Green Hope ushers in 2018 with a Mangrove Conservation Campaign
Dubai, UAE, January 3, 2018: Youth sustainability organisation , Green Hope Foundation , ushered in the new year with a conservation action campaign to protect the fragile mangrove ecosystem which dot our coasts.The UAE has an extensive network of coastal mangroves which are under threat due to littering and pollution. Beachgoers leave behind tonnes of trash which get swept out to the mangroves, choking their roots and killing them. The fish, turtles and birds which live amongst these mangroves also die after ingesting this litter. Since these mangroves are located off the coast, away from public view, local residents are unaware of the impact their littering has. To address this issue members of Green Hope have been working to raise community awareness and organizing cleanup actions to rid the mangroves of their litter.
This action is in line with the theme of 2017 United Nations Environment Assembly (UNEA) which calls for global action “Towards a Pollution Free planet'. It is now an established fact that pollution is one of the main obstacles to achieving the Sustainable Development Goals, as it destroys ecosystems and hampers economic growth. Policy makers have been urging all stakeholders to take action on the main causes of pollution which include marine litter, microplastics and single-use plastics which are causing devastation of coastal ecosystems, such as mangroves, beaches with a resultant loss and extinction of species. Green Hope has always believed that conservation efforts can only be successful with the deep engagement of civil society actors and they , therefore, decided to start 2018 with a mangrove conservation campaign.

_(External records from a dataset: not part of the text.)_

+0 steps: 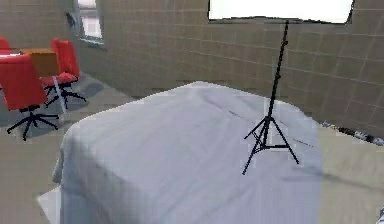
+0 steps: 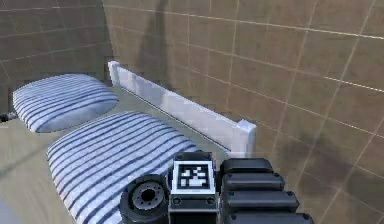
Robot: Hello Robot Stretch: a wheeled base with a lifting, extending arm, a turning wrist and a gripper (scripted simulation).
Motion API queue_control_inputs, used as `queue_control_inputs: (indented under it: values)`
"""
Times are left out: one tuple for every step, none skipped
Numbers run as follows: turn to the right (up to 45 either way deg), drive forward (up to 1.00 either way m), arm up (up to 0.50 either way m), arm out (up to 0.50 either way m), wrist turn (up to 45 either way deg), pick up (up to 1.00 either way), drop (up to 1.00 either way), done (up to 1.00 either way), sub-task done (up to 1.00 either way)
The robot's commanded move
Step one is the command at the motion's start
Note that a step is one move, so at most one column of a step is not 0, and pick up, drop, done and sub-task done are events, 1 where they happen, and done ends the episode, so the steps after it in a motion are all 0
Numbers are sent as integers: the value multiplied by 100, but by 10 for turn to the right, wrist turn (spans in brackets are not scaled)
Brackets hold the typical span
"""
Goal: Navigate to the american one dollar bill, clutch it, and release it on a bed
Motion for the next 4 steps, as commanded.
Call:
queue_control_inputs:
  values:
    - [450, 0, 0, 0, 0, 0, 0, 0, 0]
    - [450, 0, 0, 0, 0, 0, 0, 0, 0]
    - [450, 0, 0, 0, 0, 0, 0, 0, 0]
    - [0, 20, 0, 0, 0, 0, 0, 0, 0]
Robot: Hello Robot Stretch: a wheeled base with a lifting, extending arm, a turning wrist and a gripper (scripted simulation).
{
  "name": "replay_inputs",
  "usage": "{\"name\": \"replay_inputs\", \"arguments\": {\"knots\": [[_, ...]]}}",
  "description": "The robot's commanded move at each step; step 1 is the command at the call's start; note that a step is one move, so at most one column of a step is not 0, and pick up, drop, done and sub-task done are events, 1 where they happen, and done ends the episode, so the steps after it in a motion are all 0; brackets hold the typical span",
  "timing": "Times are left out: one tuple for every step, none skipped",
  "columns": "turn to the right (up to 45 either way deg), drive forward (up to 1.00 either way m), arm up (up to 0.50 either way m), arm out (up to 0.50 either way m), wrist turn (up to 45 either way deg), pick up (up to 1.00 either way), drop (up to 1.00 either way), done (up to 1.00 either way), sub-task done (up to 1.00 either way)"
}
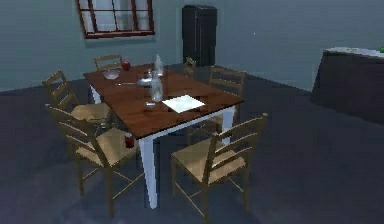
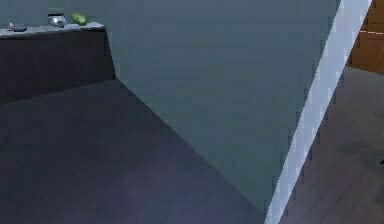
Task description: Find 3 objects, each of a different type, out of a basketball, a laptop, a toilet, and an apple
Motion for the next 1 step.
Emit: {"name": "replay_inputs", "arguments": {"knots": [[0.0,0.15,0.00,0.00,0.0,0.00,0.00,0.00,0.00]]}}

A team of 20 Green Hope members from schools and universities of Dubai, Sharjah and Al Ain kayaked to a mangrove belt on the eastern shoreline near Abu Dhabi. Armed with trash bags, its youth members foraged deep into the mangroves and collected huge amounts of litter. Glass, cans, iron pipes, plastic items of all shapes and colour, rotting cardboard and even vehicle tyres were among the things that the young environmentalists collected from the mangrove belt, leaving it litter-free for the moment. These mangroves are home to a wide variety of birds, animals and fishes many of whom choke on this litter and perish. The plastic trash is especially harmful as it clogs the mangrove roots and this ultimately kills the mangroves as they are unable to “breathe”. The Green Hope team spent several hours inside the dense , thorny mangroves , reaching deep inside them to clean the trash leaving the roots litter free for the moment. Over 100KGs of trash was collected which they loaded on to the kayaks at the end of the campaign and rowed to the shore.
Green Hope wants 2018 to be a landmark year in their conservation efforts and thus chose the New Year to begin their campaign. Over the coming weeks, the team will hold workshops to share their experiences of the cleanup and also use social media to reach out to the community to spread awareness about the need to stop littering our coastlines as they ultimately affect the mangroves.